START Dataset

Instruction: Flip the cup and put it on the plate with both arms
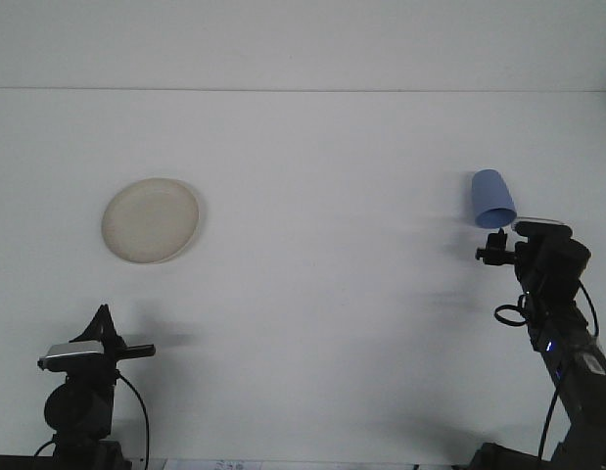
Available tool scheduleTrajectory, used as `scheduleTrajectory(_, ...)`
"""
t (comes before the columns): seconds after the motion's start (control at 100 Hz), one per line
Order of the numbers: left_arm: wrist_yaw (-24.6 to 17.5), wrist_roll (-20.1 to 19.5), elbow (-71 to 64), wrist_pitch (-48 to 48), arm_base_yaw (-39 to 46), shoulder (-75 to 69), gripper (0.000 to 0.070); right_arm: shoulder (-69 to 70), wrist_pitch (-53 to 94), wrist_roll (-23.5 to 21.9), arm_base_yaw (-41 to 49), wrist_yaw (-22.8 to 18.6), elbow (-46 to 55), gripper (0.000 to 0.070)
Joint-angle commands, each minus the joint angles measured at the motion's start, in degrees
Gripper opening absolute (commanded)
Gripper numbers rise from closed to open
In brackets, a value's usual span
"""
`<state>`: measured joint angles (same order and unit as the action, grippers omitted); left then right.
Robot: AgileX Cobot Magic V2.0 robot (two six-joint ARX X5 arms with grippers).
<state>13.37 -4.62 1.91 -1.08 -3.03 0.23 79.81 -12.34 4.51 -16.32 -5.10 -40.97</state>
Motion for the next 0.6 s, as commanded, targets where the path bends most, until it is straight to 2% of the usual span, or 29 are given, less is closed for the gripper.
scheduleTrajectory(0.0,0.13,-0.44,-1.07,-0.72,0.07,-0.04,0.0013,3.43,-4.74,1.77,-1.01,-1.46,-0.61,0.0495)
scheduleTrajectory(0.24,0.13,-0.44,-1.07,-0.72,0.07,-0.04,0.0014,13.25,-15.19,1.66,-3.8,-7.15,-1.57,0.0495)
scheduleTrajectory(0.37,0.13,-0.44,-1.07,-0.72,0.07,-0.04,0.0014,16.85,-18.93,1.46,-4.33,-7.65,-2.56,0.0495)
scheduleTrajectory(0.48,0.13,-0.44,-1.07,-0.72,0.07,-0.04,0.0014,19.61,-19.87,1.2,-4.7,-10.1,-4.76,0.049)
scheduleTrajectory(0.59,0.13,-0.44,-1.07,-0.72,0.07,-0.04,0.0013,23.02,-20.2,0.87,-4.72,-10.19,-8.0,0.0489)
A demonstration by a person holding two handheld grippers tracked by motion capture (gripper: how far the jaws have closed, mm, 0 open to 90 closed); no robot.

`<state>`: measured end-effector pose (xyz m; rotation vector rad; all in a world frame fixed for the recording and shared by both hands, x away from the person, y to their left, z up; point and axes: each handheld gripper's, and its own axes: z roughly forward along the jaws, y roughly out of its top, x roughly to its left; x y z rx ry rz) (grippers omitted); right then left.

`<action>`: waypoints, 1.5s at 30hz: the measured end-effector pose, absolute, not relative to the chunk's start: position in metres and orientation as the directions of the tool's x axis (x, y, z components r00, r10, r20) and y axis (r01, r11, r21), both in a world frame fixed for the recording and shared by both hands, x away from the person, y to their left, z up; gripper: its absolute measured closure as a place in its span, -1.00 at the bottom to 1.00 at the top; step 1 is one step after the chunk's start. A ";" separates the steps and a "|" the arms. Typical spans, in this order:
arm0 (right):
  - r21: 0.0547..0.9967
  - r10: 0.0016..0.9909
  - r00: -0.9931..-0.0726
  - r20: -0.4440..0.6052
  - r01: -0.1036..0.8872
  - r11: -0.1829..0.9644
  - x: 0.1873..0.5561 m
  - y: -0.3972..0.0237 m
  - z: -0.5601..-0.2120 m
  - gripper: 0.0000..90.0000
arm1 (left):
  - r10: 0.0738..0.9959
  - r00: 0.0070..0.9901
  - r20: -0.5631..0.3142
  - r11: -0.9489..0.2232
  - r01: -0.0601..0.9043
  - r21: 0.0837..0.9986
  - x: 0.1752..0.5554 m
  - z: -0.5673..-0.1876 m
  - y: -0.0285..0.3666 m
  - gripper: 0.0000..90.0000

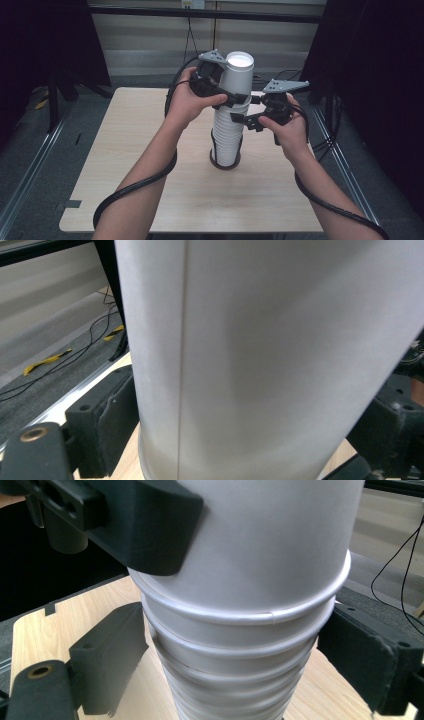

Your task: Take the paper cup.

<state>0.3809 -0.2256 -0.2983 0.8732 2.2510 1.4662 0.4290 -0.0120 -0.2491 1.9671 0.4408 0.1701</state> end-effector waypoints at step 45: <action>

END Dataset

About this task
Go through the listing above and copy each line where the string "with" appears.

Output for this task
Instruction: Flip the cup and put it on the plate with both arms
Robot: AgileX Cobot Magic V2.0 robot (two six-joint ARX X5 arms with grippers).

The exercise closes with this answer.